Records shown:
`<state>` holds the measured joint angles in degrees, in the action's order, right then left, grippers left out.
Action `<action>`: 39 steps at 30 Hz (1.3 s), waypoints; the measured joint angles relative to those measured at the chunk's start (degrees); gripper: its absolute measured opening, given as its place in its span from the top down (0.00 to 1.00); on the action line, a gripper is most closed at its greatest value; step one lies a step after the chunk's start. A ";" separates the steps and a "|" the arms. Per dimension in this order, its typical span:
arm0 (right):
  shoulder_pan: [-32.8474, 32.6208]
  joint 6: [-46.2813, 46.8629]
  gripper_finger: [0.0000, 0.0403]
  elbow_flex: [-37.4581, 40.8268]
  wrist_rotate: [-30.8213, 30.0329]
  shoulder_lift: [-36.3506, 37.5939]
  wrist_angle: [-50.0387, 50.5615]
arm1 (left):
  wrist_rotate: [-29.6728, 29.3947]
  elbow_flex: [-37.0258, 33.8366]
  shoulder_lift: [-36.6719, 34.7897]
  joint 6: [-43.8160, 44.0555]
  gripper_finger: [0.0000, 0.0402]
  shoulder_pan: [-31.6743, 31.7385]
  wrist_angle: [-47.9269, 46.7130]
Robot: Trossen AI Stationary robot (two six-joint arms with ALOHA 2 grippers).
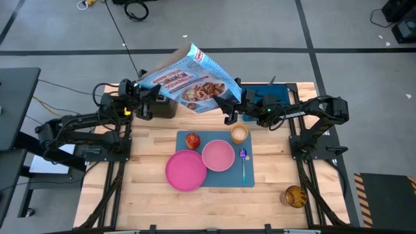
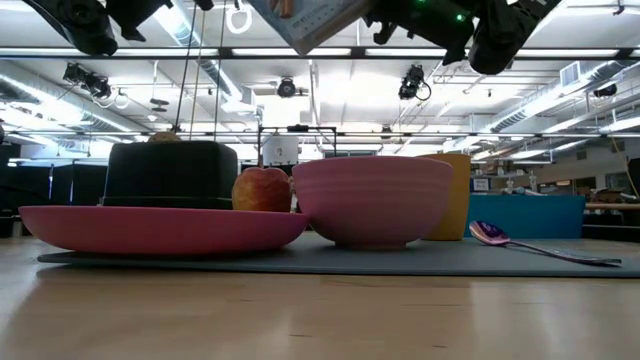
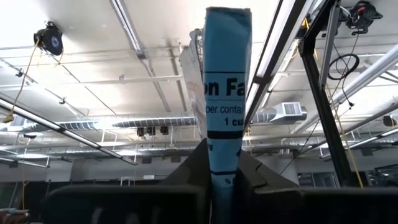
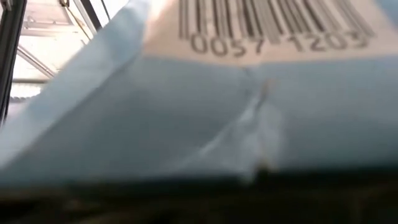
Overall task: Arrange a breakfast setting
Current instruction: Pour the cereal into the pink bowl
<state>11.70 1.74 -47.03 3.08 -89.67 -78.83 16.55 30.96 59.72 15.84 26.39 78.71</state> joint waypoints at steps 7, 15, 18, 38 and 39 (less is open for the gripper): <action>0.00 -0.02 0.59 0.00 0.17 0.00 0.20 | 2.75 -0.04 -1.17 0.38 0.84 2.38 -2.82; -0.48 -0.99 0.59 0.49 1.53 1.20 -0.06 | 12.07 -0.09 -6.61 4.86 0.57 8.39 -6.98; -0.74 -1.37 0.59 2.42 1.75 3.50 0.02 | 17.09 -0.09 -9.53 4.66 0.48 10.47 -9.61; -0.87 9.11 0.64 28.26 4.72 40.41 12.14 | 18.17 -0.09 -15.87 -14.34 0.42 7.53 -51.70; -0.87 9.70 0.64 29.04 5.58 42.88 13.87 | 16.15 -0.21 -15.86 -15.11 0.42 6.21 -53.21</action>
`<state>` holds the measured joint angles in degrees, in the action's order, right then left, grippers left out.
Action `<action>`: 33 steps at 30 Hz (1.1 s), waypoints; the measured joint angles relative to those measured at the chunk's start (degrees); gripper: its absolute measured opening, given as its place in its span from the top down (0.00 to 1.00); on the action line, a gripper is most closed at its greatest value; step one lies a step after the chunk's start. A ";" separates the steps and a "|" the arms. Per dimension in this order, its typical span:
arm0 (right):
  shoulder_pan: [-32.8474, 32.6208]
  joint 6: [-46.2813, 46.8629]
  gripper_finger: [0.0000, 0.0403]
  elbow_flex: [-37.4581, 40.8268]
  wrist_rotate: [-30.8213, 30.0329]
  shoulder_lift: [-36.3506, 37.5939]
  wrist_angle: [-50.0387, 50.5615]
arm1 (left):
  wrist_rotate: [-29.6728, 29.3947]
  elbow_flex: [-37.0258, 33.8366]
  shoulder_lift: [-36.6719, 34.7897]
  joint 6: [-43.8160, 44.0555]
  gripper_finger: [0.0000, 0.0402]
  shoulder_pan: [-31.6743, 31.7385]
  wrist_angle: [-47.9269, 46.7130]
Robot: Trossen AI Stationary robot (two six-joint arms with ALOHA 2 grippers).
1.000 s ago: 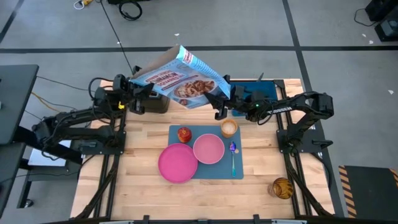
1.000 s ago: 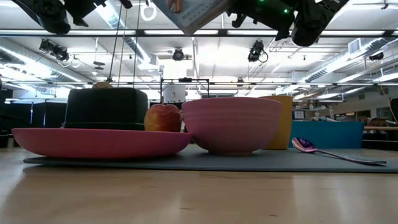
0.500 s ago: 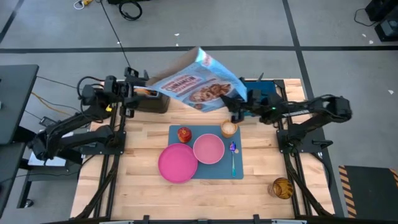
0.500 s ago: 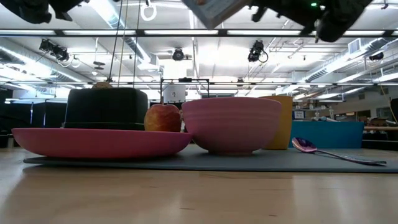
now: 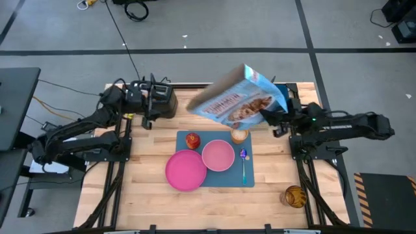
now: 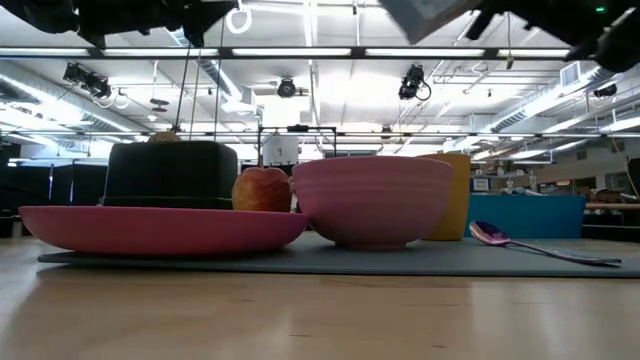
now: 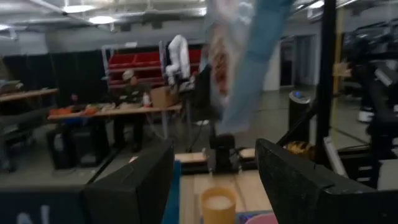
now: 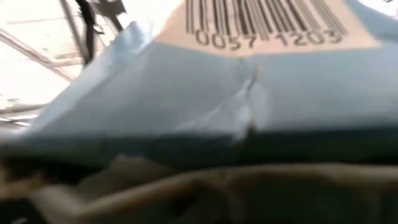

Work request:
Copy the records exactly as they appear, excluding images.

Task output:
`<state>` holds the measured joint angles in degrees, in the action's order, right then left, grippers left out.
Action `<action>`: 39 steps at 30 Hz (1.3 s), waypoints; the measured joint angles relative to those measured at the chunk's start (degrees); gripper: its absolute measured opening, given as its place in its span from the top down (0.00 to 1.00); on the action line, a gripper is most closed at its greatest value; step one lies a step after the chunk's start. A ";" separates the steps and a "|" the arms. Per dimension in this order, its typical span:
arm0 (right):
  shoulder_pan: [-32.8474, 32.6208]
  joint 6: [-46.2813, 46.8629]
  gripper_finger: [0.0000, 0.0403]
  elbow_flex: [-37.4581, 40.8268]
  wrist_rotate: [-30.8213, 30.0329]
  shoulder_lift: [-36.3506, 37.5939]
  wrist_angle: [-50.0387, 50.5615]
arm1 (left):
  wrist_rotate: [-29.6728, 29.3947]
  elbow_flex: [-37.0258, 33.8366]
  shoulder_lift: [-36.6719, 34.7897]
  joint 6: [-43.8160, 44.0555]
  gripper_finger: [0.0000, 0.0402]
  shoulder_pan: [-31.6743, 31.7385]
  wrist_angle: [-47.9269, 46.7130]
Robot: Trossen AI Stationary robot (two six-joint arms with ALOHA 2 grippers).
Overall task: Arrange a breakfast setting
Current instruction: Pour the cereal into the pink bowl
<state>11.70 1.74 -47.03 3.08 -89.67 -78.83 16.55 30.96 59.72 15.84 26.39 78.71</state> joint waypoints at steps 7, 15, 18, 38 and 39 (less is open for the gripper): <action>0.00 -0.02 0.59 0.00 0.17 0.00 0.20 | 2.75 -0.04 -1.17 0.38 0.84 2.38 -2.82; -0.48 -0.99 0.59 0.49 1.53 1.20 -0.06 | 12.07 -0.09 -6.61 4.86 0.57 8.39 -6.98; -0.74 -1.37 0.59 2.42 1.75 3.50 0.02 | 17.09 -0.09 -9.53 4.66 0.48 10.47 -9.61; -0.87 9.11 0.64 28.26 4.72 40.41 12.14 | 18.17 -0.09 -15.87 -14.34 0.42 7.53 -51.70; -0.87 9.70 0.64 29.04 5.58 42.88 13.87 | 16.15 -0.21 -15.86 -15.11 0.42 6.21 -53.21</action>
`<state>` holds the measured joint angles in degrees, in the action's order, right then left, grippers left out.
Action `<action>`: 33 steps at 30 Hz (1.1 s), waypoints; the measured joint angles relative to those measured at the chunk's start (degrees); gripper: its absolute measured opening, given as its place in its span from the top down (0.00 to 1.00); on the action line, a gripper is most closed at its greatest value; step one lies a step after the chunk's start. A ";" separates the steps and a "|" the arms. Per dimension in this order, its typical span:
arm0 (right):
  shoulder_pan: [-32.8474, 32.6208]
  joint 6: [-46.2813, 46.8629]
  gripper_finger: [0.0000, 0.0403]
  elbow_flex: [-37.4581, 40.8268]
  wrist_rotate: [-30.8213, 30.0329]
  shoulder_lift: [-36.3506, 37.5939]
  wrist_angle: [-50.0387, 50.5615]
arm1 (left):
  wrist_rotate: [-29.6728, 29.3947]
  elbow_flex: [-37.0258, 33.8366]
  shoulder_lift: [-36.6719, 34.7897]
  joint 6: [-43.8160, 44.0555]
  gripper_finger: [0.0000, 0.0402]
  shoulder_pan: [-31.6743, 31.7385]
  wrist_angle: [-47.9269, 46.7130]
Robot: Trossen AI Stationary robot (two six-joint arms with ALOHA 2 grippers).
1.000 s ago: 
1.000 s ago: 
0.500 s ago: 
0.500 s ago: 
now: 
now: 
now: 
now: 

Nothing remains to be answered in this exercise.